Excerpts from a dataset:

--

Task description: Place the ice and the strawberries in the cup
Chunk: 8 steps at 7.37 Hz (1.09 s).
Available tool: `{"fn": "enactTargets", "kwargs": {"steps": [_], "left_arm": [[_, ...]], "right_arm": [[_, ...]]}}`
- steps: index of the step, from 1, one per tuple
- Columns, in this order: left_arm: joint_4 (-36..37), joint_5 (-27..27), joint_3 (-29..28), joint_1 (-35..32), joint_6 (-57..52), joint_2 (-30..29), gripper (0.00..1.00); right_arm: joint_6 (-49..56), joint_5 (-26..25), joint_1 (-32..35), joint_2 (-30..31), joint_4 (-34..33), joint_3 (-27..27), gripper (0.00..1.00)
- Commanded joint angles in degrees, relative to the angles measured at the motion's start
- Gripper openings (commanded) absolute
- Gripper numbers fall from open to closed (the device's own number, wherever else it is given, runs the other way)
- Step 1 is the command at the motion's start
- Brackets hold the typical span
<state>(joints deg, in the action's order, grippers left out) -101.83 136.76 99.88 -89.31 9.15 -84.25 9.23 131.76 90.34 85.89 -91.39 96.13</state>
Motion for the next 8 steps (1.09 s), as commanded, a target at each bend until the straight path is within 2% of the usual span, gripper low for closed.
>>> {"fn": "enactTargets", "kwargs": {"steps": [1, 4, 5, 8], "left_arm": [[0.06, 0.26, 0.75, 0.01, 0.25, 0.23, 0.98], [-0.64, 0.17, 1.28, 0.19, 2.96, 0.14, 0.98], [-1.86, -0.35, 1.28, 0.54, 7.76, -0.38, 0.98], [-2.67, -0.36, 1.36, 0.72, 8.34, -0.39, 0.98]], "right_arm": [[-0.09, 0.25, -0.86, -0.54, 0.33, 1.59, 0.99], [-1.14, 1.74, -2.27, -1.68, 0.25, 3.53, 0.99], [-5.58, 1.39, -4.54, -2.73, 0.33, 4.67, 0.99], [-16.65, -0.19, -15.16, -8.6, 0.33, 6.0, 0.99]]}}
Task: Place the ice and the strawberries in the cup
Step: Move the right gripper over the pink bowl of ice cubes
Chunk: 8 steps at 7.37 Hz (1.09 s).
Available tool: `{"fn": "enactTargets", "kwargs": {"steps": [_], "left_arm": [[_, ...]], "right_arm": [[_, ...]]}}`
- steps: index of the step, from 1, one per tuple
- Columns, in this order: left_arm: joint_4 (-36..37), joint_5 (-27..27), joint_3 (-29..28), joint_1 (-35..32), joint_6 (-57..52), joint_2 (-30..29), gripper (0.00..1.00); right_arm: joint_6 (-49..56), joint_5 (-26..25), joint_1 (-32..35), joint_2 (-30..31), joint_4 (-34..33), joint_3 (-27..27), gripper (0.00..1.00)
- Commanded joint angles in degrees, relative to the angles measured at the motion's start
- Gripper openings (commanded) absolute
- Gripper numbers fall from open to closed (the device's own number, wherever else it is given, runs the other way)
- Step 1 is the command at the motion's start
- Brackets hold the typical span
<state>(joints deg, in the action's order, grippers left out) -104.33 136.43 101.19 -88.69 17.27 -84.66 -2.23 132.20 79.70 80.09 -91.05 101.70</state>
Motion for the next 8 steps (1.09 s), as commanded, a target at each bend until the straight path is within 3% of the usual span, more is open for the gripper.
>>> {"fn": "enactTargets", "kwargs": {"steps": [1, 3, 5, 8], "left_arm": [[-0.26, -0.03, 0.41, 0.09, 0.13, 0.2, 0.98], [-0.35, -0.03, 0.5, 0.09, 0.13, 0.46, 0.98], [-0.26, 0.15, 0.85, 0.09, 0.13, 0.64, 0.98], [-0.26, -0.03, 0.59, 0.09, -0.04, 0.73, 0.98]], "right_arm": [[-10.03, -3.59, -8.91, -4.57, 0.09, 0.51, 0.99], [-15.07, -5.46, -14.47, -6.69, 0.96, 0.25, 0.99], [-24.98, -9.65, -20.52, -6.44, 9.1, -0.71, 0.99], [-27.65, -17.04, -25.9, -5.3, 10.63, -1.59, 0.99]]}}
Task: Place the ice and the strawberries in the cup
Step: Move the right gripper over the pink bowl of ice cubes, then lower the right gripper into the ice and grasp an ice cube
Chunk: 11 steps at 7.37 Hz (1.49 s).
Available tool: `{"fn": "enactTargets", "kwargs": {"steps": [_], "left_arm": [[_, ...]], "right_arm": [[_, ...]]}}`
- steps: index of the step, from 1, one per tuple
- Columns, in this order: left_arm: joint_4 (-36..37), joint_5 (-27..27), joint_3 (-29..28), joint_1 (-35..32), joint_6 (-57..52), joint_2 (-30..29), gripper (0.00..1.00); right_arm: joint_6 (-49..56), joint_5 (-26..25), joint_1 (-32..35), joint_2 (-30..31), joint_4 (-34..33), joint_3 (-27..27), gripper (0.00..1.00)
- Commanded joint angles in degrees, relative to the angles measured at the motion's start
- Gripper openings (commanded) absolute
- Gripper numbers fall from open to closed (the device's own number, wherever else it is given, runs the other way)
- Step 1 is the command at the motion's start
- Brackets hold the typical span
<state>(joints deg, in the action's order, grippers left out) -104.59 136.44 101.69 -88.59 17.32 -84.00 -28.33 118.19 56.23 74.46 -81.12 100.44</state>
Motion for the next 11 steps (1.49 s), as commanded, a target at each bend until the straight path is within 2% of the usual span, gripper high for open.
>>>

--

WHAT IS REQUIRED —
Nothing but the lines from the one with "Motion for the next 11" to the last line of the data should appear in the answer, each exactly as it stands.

RESPONSE —
Motion for the next 11 steps (1.49 s), as commanded, a target at each bend until the straight path is within 2% of the usual span, gripper high for open.
>>>

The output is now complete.